Thursday, March 6, 2014

Making Learning Connections: Compare, Contrast, and Classify

One of the cognitive assets that we stress in our program is the ability to compare, contrast and classify. Teachers can help students find meaning in what they are reading or discovering in the classroom by suggesting that they make comparisons and classify new information. This helps them to analyze and connect the new information they are learning with what they already know. Thinking about how things are the same and different is useful even for young children as a first step toward classification and more detailed analysis.

For example, the Common Core State Standards for Mathematics call for kindergartners to learn to “analyze and compare two- and three-dimensional shapes, in different sizes and orientations, using informal language to describe their similarities, differences, [and] parts.” By third grade, students should be able to “understand that shapes in different categories … may share attributes … and that the shared attributes can define a larger category.”
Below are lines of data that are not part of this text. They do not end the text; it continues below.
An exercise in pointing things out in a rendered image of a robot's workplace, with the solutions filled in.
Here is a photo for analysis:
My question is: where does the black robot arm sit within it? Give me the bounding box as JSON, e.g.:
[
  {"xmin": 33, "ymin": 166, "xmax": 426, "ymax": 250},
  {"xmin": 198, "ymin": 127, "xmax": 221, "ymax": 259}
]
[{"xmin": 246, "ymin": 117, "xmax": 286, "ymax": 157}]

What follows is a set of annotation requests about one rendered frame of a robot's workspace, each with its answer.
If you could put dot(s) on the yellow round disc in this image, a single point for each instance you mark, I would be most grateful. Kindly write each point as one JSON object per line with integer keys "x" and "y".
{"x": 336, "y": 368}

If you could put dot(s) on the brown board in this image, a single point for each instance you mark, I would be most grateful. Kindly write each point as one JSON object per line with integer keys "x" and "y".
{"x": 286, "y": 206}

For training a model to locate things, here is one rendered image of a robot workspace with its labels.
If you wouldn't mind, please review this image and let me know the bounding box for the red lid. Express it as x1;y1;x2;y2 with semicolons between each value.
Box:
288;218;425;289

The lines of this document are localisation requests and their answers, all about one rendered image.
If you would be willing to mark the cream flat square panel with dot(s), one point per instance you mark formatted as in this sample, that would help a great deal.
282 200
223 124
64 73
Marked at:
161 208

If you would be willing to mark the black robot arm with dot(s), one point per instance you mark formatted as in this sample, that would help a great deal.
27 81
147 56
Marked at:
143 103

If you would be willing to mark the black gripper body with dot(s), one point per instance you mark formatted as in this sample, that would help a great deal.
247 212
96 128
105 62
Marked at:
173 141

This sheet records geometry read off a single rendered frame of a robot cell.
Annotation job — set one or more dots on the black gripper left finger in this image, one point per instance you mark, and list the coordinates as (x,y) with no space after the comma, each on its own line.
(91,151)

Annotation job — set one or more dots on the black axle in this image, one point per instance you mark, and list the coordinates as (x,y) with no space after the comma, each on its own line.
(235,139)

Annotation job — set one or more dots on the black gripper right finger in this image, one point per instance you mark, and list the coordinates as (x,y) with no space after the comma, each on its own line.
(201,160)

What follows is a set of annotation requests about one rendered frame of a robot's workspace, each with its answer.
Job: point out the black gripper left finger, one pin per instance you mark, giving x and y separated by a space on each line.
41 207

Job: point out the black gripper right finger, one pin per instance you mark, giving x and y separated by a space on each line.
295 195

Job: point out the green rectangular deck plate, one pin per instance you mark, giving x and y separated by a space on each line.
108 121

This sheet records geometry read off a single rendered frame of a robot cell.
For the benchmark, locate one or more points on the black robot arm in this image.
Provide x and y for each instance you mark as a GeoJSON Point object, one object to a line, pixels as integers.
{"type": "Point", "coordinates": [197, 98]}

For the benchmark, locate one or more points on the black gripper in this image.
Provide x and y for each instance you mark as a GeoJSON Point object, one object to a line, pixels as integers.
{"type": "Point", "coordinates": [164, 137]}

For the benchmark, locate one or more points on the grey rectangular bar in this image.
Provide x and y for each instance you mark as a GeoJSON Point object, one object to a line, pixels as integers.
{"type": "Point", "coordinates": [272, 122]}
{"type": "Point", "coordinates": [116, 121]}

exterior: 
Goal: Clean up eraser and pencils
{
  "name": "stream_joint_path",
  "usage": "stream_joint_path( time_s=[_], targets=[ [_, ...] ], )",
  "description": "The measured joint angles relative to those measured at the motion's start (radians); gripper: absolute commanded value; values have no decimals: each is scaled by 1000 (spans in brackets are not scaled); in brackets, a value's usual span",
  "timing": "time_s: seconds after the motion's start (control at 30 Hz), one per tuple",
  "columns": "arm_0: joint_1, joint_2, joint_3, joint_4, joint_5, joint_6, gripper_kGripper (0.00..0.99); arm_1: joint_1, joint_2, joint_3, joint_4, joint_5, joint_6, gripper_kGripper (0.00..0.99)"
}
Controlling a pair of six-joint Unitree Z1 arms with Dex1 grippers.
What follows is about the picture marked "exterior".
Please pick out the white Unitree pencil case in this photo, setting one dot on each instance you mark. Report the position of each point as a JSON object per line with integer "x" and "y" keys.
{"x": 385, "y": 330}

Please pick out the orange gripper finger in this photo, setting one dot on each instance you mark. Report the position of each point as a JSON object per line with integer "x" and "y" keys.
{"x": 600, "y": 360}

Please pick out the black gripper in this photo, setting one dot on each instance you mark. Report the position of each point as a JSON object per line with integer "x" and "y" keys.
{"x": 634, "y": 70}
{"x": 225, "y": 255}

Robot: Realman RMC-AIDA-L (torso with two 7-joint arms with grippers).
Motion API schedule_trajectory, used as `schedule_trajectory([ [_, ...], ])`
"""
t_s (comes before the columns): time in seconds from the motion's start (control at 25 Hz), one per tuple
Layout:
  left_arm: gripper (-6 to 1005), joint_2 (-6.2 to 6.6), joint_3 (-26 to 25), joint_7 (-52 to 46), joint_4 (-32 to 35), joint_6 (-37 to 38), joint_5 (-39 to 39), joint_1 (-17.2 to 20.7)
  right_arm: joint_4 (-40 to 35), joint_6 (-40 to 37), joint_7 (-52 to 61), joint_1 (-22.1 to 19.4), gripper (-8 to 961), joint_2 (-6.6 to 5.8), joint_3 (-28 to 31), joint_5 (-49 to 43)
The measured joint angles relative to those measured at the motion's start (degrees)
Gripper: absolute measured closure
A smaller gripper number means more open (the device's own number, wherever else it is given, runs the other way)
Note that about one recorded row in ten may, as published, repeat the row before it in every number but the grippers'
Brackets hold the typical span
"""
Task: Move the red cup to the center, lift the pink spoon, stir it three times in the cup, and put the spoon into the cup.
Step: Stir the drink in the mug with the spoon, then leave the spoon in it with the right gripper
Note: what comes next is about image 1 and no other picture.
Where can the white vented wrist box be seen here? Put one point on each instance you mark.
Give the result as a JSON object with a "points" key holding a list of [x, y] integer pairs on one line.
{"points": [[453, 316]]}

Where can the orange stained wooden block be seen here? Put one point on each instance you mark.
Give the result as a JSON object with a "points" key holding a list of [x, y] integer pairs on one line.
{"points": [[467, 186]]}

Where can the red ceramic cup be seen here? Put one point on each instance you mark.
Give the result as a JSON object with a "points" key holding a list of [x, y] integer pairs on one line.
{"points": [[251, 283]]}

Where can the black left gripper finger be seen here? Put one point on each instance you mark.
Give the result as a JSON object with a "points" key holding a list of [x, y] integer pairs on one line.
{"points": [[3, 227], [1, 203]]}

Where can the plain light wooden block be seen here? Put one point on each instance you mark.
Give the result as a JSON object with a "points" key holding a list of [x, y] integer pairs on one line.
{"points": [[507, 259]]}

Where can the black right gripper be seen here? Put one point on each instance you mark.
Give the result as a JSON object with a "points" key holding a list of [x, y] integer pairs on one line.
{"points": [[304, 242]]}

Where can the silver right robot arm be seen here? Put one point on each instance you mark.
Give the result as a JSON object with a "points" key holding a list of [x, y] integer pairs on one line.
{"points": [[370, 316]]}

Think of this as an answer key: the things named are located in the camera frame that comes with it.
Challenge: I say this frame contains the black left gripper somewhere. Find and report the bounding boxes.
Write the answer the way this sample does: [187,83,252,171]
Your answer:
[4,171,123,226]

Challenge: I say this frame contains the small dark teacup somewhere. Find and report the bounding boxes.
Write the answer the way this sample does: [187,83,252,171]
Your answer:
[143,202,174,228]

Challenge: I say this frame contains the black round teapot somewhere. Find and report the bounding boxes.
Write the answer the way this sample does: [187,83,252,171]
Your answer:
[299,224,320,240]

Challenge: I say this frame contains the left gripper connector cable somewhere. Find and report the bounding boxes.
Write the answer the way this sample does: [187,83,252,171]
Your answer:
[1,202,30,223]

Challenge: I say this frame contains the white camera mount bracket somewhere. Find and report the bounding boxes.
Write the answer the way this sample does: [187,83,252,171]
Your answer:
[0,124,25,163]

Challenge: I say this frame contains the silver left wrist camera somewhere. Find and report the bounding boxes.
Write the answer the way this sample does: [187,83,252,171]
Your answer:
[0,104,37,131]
Explicit instruction of making comparisons involves calling attention to the steps of noticing similarities and differences and identifying key attributes that might be useful in classification.

 Consider these examples:
  • “What makes this circle different from this square?”
  • “You can tie a bow or take a bow. Both words are spelled the same, but they sound different and have different meanings. Who can think of some other words like this, and can anyone tell us what these words are called?”
  • “How can we use what we know about these animals to figure out their classification in the animal kingdom?”
  • “What is different about the time and place where these characters live compared to your life? What is the same?”
These examples demonstrate a key benefit of teaching cognitive skills: They can be used in every subject, in every grade, and even in college and the working world. As effective teachers teach these cognitive skills they also teach students to be metacognitive. In order to create students who are metacognitive learners is to systematically ask the questions about how, why and when are other situations when we need to use these cognitive skills. As students internalize these questions, they become ever more independent learners. Teaching your students to “drive their brains” is the learning gift that keeps on giving!